Vorsicht Panne!
Was tun, wenn das Auto liegen bleibt?
Eine Panne – zum Beispiel auf einer stark befahrenen Bundesstraße oder einer Autobahn – ist eine sehr gefährliche Situation. Immer wieder ereignen sich schwere Unfälle, weil andere Fahrzeuge auf liegen gebliebene Pannenfahrzeuge auffahren. Jedes Jahr sterben Menschen bei solchen Unfällen. Vor allem in der Nacht ist die Gefahr besonders groß.Oft werden Pannenfahrzeuge mangelhaft abgesichert. Das Warndreieck in ausreichender ntfernung aufzustellen, ist dabei das Wichtigste. move-on.net gibt einige Tipps, wie ihr euch bei einer Panne verhalten solltet. Wichtig ist vor allem, dass man auf den Ernstfall „Panne“ vorbereitet ist:
Warnblinkanlage und rechts ran
Wer eine Panne hat, sollte umgehend die Warnblinkanlage einschalten und nach Möglichkeit auf dem Standstreifen bzw. im Grünbereich am rechten Fahrbahnrand halten.
Warnweste
Warnwesten kosten heute nur noch ein paar Euro. Bei einer Panne bei Nacht können sie Leben retten. Wer eine Warweste im Auto hat, sollte diese also bei einer Panne vor dem Aussteigen anziehen.
Warndreieck im Kofferraum
Grundsätzlich sollte sich das Warndreieck immer am gleichen Ort im Auto befinden, damit nicht lange gesucht werden muss. Oft sind von den Fahrzeugherstellern im Kofferraum entsprechende Halterungen angebracht. Bei einer Panne sollte der Fahrer das Warndreieck aus dem Auto nehmen und vor der Brust vor sich hertragen. Das Warndreieck sollte 150 m vor dem Fahrzeug den nachfolgenden Verkehr warnen. Diese Entfernung kann der Autofahrer am besten an den Streckenpfosten abmessen, die im Abstand von 50 Metern aufgestellt sind. Fehlen die Pfosten gibt es nur eins: "Schritte zählen".

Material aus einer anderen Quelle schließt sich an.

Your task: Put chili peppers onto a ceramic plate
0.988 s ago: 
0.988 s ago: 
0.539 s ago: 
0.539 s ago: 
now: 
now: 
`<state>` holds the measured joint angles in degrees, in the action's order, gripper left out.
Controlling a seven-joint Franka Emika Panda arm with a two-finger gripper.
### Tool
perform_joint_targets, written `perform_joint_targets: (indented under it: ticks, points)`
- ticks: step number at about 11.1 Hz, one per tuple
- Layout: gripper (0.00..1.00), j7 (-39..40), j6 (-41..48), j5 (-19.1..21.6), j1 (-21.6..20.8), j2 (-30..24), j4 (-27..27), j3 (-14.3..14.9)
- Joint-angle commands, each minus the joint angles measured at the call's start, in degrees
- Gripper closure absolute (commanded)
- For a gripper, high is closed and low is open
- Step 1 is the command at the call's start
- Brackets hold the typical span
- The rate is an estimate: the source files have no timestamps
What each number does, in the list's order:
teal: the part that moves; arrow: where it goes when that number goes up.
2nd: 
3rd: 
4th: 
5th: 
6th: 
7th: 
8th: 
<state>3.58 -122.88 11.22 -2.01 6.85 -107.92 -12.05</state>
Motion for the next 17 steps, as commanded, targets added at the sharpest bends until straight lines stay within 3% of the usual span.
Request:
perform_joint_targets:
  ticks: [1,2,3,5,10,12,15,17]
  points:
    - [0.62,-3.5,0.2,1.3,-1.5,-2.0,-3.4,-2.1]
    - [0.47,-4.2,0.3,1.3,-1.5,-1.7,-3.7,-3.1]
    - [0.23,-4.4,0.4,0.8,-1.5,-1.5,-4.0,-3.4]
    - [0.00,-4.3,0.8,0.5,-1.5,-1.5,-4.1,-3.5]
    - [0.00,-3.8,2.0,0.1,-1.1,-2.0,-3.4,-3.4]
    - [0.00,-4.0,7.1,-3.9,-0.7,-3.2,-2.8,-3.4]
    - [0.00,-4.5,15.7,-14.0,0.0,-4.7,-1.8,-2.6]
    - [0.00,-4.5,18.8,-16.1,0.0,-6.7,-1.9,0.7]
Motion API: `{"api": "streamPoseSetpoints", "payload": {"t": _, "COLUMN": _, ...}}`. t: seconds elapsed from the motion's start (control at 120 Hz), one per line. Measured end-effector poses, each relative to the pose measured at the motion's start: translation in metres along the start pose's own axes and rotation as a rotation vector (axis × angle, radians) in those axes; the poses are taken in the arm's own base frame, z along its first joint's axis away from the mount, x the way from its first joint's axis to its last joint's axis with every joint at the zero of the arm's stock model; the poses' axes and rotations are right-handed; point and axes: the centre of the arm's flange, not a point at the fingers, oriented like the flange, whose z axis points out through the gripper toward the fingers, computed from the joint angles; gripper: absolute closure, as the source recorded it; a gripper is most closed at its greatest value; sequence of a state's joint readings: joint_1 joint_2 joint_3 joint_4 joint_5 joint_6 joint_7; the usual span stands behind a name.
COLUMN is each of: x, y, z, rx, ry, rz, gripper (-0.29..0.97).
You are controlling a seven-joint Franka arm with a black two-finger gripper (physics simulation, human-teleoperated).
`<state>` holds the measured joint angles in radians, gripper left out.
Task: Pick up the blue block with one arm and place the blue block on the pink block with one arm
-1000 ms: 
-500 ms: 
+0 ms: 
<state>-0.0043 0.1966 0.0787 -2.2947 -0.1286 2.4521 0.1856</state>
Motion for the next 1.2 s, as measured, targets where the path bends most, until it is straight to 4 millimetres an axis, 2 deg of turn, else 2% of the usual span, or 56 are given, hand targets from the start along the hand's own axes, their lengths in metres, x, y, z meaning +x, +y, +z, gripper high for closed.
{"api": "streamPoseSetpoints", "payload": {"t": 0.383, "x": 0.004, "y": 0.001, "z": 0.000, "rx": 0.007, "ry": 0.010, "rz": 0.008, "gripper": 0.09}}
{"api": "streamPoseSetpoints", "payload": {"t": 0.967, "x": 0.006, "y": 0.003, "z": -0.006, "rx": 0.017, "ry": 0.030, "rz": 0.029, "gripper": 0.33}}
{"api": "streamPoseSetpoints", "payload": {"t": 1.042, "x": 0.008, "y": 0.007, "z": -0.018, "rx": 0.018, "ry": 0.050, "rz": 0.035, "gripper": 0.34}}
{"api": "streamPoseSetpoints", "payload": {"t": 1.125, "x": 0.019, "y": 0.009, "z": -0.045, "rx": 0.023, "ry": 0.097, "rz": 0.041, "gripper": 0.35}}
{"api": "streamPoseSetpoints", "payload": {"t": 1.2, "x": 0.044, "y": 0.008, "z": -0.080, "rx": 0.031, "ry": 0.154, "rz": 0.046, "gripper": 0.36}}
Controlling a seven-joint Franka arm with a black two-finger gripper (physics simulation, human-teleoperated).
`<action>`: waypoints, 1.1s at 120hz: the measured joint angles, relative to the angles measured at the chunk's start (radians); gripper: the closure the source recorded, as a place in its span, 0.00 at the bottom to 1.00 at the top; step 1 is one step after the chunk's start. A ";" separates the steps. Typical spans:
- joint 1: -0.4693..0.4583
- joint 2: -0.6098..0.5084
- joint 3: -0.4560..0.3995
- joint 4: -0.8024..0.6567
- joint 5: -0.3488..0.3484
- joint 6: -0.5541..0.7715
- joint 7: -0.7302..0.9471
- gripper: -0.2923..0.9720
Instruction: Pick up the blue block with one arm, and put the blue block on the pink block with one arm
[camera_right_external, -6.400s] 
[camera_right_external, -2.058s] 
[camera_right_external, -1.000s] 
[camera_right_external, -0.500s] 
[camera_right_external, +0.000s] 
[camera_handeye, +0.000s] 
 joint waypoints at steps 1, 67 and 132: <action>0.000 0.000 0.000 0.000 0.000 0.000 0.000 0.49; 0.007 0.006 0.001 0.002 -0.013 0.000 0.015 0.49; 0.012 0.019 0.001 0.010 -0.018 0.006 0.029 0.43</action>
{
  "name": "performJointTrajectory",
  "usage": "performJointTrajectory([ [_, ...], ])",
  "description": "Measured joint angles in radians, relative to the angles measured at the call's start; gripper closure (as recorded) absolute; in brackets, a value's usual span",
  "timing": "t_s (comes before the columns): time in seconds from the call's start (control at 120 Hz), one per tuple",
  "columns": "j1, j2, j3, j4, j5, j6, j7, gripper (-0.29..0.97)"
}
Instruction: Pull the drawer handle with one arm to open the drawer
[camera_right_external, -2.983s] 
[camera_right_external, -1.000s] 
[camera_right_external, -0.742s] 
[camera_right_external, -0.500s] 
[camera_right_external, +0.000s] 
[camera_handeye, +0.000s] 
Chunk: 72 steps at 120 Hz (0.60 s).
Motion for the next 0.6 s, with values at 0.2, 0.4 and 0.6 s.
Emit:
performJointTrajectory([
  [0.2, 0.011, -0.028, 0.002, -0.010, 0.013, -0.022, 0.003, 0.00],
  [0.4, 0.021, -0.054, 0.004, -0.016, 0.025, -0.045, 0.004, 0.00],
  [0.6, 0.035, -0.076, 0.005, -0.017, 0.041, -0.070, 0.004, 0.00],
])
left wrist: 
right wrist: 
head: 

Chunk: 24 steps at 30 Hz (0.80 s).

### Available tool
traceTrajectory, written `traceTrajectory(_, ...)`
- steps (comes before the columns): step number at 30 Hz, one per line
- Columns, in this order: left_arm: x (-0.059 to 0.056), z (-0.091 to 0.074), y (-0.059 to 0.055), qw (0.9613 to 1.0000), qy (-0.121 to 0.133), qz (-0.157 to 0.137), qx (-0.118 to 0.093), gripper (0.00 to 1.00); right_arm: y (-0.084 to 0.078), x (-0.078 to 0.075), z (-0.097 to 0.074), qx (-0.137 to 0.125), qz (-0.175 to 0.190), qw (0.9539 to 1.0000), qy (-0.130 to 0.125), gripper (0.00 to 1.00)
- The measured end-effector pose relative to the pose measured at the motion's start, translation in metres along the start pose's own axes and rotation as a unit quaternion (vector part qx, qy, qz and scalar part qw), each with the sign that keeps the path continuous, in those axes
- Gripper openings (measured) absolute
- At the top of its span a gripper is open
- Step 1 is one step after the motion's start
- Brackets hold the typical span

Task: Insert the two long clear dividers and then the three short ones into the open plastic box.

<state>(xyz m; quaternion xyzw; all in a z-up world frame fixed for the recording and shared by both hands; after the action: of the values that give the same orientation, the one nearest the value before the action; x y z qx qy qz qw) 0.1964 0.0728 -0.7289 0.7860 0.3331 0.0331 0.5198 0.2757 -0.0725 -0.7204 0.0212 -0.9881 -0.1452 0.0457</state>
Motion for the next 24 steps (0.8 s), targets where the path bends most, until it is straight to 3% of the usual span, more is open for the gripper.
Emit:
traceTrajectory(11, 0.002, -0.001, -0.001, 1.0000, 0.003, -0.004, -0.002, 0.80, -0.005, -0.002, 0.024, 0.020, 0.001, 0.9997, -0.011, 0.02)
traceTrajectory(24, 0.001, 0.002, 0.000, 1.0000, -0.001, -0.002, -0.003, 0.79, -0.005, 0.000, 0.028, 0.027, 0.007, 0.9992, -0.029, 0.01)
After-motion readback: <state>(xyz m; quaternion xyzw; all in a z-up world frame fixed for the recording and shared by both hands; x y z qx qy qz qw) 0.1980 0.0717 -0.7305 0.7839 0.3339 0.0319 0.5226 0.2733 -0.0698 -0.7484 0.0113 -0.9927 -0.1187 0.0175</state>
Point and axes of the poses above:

Immer hinter die Leitplanke
Wenn möglich, sollte niemand im Auto sitzen bleiben. Alle Fahrzeuginsassen sollten weit hinter der Leitplanke Schutz suchen, denn schon häufig ist es gerade auf dem Standstreifen von Autobahnen zu schweren Auffahrunfällen mit Pannenfahrzeugen gekommen.
Hilfe holen
Auf der Autobahn stehen rechts neben der Fahrbahn Leitpfosten, die den kürzesten Weg zur nächsten Notrufsäule weisen. Dort sollte man kurz und verständlich die Art der Fahrzeugpanne beschreiben. In Handyzeitalter sollte es aber auch ohne Notrufsäule kein Problem sein, schnell einen Pannendienst zu alarmieren. Wichtig sind jedoch genaue Ortsangaben. Im Zweifel ist dann der Weg zur Notrufsäule die bessere Alternative.
Und dann braucht man vor allem eines: Geduld bis der Pannendienst kommt.